Studio album by Red Guitars
- Released: 1984
- Recorded: Fairview Studios, Hull (recording)/Musicworks, London (mixing)
- Genre: Indie rock
- Label: Self Drive
- Producer: Roy Neave & Red Guitars

Red Guitars chronology
|  | Slow to Fade (1984) | Tales of the Expected (1986) |

= Slow to Fade =

Slow to Fade is the debut album by English rock band Red Guitars, released in 1984 on the singer Jerry Kidd's own Self Drive label. It reached number 3 on the UK Indie Chart, entering the chart in November 1984 and staying on the chart for six months. The album included the single "Marimba Jive", which topped the Indie Chart.

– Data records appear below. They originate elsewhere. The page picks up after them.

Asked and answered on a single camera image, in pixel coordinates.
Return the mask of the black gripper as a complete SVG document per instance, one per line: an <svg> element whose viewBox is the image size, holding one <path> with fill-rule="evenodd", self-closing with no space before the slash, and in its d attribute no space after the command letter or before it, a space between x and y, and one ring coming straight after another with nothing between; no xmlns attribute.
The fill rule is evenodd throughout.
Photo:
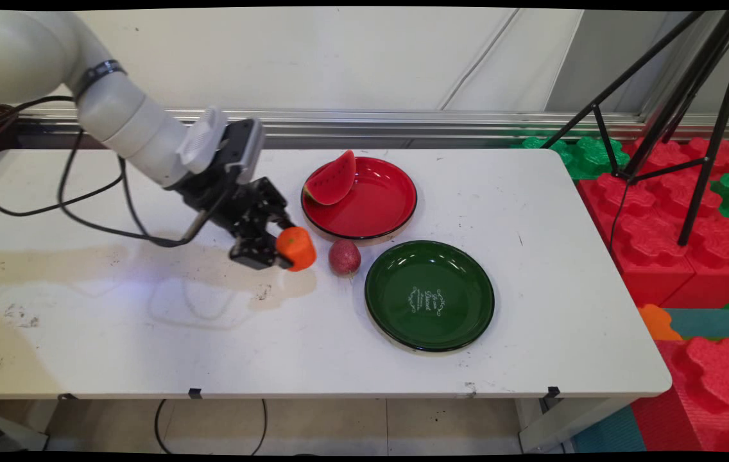
<svg viewBox="0 0 729 462"><path fill-rule="evenodd" d="M207 169L187 176L174 190L186 205L206 213L209 221L236 239L230 260L254 270L290 270L293 262L279 252L277 238L267 231L268 223L280 229L295 226L285 197L267 176L244 184L238 176L239 169Z"/></svg>

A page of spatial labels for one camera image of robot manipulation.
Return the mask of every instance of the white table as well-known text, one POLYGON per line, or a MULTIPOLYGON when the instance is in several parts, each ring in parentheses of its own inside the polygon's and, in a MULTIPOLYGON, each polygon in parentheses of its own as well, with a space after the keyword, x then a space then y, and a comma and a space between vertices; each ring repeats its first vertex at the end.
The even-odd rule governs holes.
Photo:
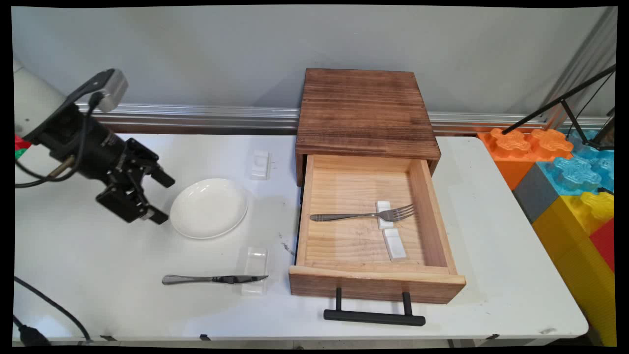
MULTIPOLYGON (((133 137, 155 151, 177 181, 169 189, 150 178, 144 182, 148 199, 164 212, 185 187, 213 177, 238 181, 252 202, 236 229, 200 241, 180 236, 170 222, 123 222, 94 200, 104 185, 79 175, 16 189, 15 275, 68 309, 94 339, 195 340, 206 334, 212 340, 482 340, 498 334, 545 344, 587 331, 584 316, 475 138, 439 137, 443 156, 433 176, 467 285, 447 305, 413 304, 413 314, 425 316, 426 325, 411 327, 326 321, 323 310, 334 308, 333 299, 290 294, 300 193, 294 136, 133 137), (249 180, 253 149, 270 151, 270 180, 249 180), (161 284, 165 274, 239 273, 247 246, 269 250, 264 296, 244 297, 238 285, 161 284)), ((32 147, 20 161, 45 173, 57 165, 47 154, 32 147)), ((17 169, 15 176, 16 182, 31 180, 17 169)), ((344 299, 343 309, 403 313, 401 302, 344 299)), ((18 284, 13 313, 51 340, 81 340, 70 320, 18 284)), ((14 326, 13 339, 18 338, 14 326)))

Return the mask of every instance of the blue foam block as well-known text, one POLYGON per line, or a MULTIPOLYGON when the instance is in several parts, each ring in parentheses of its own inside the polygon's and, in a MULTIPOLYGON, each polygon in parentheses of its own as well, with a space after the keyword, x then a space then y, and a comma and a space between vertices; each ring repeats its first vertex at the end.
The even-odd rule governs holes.
MULTIPOLYGON (((586 138, 592 139, 598 133, 597 130, 584 130, 586 138)), ((583 145, 581 137, 577 132, 572 130, 568 141, 574 145, 572 150, 573 156, 578 156, 586 160, 592 165, 592 170, 601 175, 601 186, 613 191, 614 190, 614 150, 598 151, 595 148, 583 145)))
POLYGON ((553 162, 536 164, 539 164, 542 173, 559 195, 581 195, 585 191, 598 194, 601 175, 594 172, 592 165, 578 156, 570 160, 558 157, 553 162))

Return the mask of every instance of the white plate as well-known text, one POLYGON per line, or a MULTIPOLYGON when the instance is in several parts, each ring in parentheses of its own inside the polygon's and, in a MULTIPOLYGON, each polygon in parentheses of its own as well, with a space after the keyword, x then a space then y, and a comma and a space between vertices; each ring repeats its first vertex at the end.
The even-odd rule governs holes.
POLYGON ((202 180, 182 191, 170 208, 170 221, 180 234, 210 239, 236 227, 247 213, 247 196, 234 181, 202 180))

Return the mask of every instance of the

The album was noted for its polish and originality, and was described as "a bit of a classic" by Dave Henderson, writing in Sounds, but Kidd was to leave the band two months after it was released, releasing a statement saying "Technically we improved a lot during the last year but musically, from my point of view, we were standing still. New ideas and songs I had for the group no longer seemed to fit in".

The album was reissued on CD by Cherry Red in October 2002, with bonus tracks taken from the singles that had preceded it. All tracks were written by Kidd and Lewis, except for "Crocodile Tears" (Kidd) and "Heartbeat Go!", which was credited to the band.

Professional ratings
Review scores
| Source | Rating |
| AllMusic | Star |

==Track listing==
Source:

1. "Remote Control"
2. "Dive"
3. "Astronomy"
4. "Cloak and Dagger"
5. "Crocodile Tears"
6. "Shaken not Stirred"
7. "Sting in the Tale"
8. "Marimba Jive"
9. "Slow to Fade..."

===Bonus tracks on 2002 reissue===
1. "Good Technology"
2. "Fact"
3. "Paris, France"
4. "Steeltown"
5. "Within Four Walls"
6. "Heartbeat Go!"

==Personnel ==
- Red Guitars
- Jerry Kidd - vocals
- Lou Barlow - bass guitar
- Hallam Lewis - lead guitar
- John Rowley - rhythm guitar
- Matt Higgins - drums

- with
- Grant Ardis - percussion
- Danny Woods - Hammond organ

Produced by Roy Neave and Red Guitars. Engineered by Roy Neave. Assistant Engineer: Neil Drake.